第2章 Happy birthday!~信長様奮闘編~
次の日、前日の夜に支度を済ませていた信長一行は、すぐさま安土へ向けて発った。見送りは大名と数名の家臣のみであった。静姫は信長を恐れ部屋に籠っているようだ。
長「短い間だが世話になった、次に来る時にはよもや軍を上げてくることが無いようにせいぜい領地を栄えさせる事だ。お主も我が織田家の傘下なら、それらしい振る舞いをせねばどうなるか・・・。」
ニヤリと含み笑いを漏らす信長に、大名は冷汗を流す。
大「しかと申し付かりました。」
そう言うと深々と首を垂れた。そうして信長達は安土へ向けて帰城の途に就いた。
家「つまらない事に時間を使ってしまいましたね。」
長「全くだ。この事をあやつが知ったらどんな顔をするか。」
ぷりぷりと怒って無視しようとする麗亞の顔を思い浮かべ、なんとなく心の中に温もりが戻ったように思えた。
長(やはりあやつが居ないと、俺の心は寒いままだ。)
はやる気持ちを抑えつつ、安土へと急ぐ信長だった。
昼過ぎに、途中休憩に立ち寄った領地の町で、小さいながらも市をしていた。信長はふとそれが目に入り家康たちに告げた。
長「少し馬や家臣共を休ませる。」
そういうと。木陰になっている場所で馬を降りた。
他の者はその場所で少し暑くなってきた日差しを避け休息を取り始めた。
そのまま信長は、町の方へと歩いていく。それを見た三成は慌てて声をかけた。
三「信長様どちらへ?」
長「少しあそこの市を覗いて来る。」
家「それなら私が一緒に参ります。」
長「好きにしろ。」
悠然と歩いていく信長の少し後ろを家康がついて行く。
家「三成はここで皆の様子を。もし変わったことがあればすぐに・・。」
三「分かりました。お気をつけて。」
笑顔で家康に答える。
信長は市を見ているうちに、なにやら変わった品を置く露店を発見する。すぐさまその店の前に行き置いてある品を吟味した。

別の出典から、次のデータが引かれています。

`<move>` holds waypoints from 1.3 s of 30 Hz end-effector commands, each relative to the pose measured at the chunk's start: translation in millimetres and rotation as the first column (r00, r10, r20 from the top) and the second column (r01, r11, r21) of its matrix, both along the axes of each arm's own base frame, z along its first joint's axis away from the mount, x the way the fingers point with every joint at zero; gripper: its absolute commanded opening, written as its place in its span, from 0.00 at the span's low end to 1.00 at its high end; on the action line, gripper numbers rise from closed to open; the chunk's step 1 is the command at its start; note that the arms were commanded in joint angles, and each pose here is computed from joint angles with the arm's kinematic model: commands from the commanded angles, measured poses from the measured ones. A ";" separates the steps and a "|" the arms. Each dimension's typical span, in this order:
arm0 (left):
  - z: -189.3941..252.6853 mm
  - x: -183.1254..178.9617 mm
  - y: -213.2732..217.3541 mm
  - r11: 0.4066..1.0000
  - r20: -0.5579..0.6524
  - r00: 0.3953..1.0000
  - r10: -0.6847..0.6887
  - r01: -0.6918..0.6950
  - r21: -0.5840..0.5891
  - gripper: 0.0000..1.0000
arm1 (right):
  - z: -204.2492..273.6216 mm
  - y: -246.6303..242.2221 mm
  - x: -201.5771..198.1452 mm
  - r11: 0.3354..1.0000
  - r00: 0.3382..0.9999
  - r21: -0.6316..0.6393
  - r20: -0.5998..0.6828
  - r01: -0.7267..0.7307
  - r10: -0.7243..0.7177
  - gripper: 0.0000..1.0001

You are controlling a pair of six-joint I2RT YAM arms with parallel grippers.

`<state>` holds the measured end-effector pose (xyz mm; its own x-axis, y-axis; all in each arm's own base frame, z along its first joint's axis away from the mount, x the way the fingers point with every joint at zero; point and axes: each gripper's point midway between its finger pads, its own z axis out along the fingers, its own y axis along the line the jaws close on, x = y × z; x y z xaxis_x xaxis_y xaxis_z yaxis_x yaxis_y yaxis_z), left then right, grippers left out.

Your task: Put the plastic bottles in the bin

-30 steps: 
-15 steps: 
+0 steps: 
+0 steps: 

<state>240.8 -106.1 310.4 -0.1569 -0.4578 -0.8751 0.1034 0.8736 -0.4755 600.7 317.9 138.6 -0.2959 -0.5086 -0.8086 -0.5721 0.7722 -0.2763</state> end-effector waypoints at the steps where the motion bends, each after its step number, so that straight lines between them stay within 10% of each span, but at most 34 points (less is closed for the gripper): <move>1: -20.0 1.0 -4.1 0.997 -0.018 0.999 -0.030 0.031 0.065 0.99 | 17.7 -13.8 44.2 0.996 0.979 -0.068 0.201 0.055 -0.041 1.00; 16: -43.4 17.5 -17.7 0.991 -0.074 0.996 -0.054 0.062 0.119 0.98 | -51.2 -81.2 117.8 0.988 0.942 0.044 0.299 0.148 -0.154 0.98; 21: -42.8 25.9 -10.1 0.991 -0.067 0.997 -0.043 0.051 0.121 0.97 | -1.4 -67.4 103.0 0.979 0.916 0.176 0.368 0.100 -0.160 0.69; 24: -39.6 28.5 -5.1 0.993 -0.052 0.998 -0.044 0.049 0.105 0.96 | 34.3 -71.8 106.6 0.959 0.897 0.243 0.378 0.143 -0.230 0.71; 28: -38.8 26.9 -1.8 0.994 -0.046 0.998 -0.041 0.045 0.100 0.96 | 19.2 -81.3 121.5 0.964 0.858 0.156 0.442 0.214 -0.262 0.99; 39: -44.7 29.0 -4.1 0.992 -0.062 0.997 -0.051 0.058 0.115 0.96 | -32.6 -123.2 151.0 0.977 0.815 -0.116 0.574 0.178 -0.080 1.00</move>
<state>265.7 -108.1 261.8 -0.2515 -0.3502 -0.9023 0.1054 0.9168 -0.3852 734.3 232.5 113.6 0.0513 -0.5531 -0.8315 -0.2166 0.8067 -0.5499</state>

すると、その中でもひときわ目に入ったのが緑石の腕輪であった。
長「店主よ、これは?」
店「お目が高いですね、これは越後より出土した翡翠です。海の向こうの唐土という国では正妻に翡翠を与えると言われているそうで。更に持ち主を守り、災いから救ってくれるとも言われております。」
長「ほぅ・・・。」
信長はなんとも興味深い石を見つけたものだと、すぐさまそれを買い求めた。